→ Work instructions: Go through the material under this sentence. Return every line holding "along".

→ Dataset section:
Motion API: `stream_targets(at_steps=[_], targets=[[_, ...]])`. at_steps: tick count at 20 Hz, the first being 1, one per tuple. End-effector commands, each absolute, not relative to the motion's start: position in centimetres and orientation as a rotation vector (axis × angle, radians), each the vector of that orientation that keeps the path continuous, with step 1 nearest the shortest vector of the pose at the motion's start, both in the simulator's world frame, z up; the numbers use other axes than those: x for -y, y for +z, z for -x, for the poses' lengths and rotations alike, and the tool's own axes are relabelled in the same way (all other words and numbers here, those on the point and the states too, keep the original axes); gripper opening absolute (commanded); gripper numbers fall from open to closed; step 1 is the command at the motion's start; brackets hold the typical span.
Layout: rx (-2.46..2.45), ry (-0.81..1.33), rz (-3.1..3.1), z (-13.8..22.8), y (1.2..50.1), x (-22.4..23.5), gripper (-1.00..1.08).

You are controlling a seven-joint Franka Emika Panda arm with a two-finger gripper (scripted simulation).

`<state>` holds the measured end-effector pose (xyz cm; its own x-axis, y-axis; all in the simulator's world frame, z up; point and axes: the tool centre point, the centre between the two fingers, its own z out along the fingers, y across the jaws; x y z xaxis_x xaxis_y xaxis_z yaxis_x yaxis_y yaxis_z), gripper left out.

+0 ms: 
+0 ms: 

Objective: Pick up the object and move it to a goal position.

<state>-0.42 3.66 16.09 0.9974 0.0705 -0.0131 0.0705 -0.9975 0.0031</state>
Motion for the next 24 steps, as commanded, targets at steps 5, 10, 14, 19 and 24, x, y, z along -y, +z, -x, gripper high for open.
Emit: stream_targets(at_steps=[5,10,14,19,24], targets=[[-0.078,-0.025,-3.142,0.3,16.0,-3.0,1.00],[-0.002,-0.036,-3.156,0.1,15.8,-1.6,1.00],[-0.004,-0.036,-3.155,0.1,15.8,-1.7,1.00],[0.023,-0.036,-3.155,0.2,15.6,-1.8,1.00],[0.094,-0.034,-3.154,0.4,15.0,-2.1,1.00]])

→ The answer:
`<state>` holds the measured end-effector pose (xyz cm; its own x-axis, y-axis; all in the simulator's world frame, z up; point and axes: the tool centre point, the centre between the two fingers, its own z out along the fingers, y across the jaws; x y z xaxis_x xaxis_y xaxis_z yaxis_x yaxis_y yaxis_z), gripper left out.
Motion for the next 24 steps, as commanded, targets at steps 5, 10, 14, 19 and 24, x, y, z along -y, +z, -x, gripper high for open.

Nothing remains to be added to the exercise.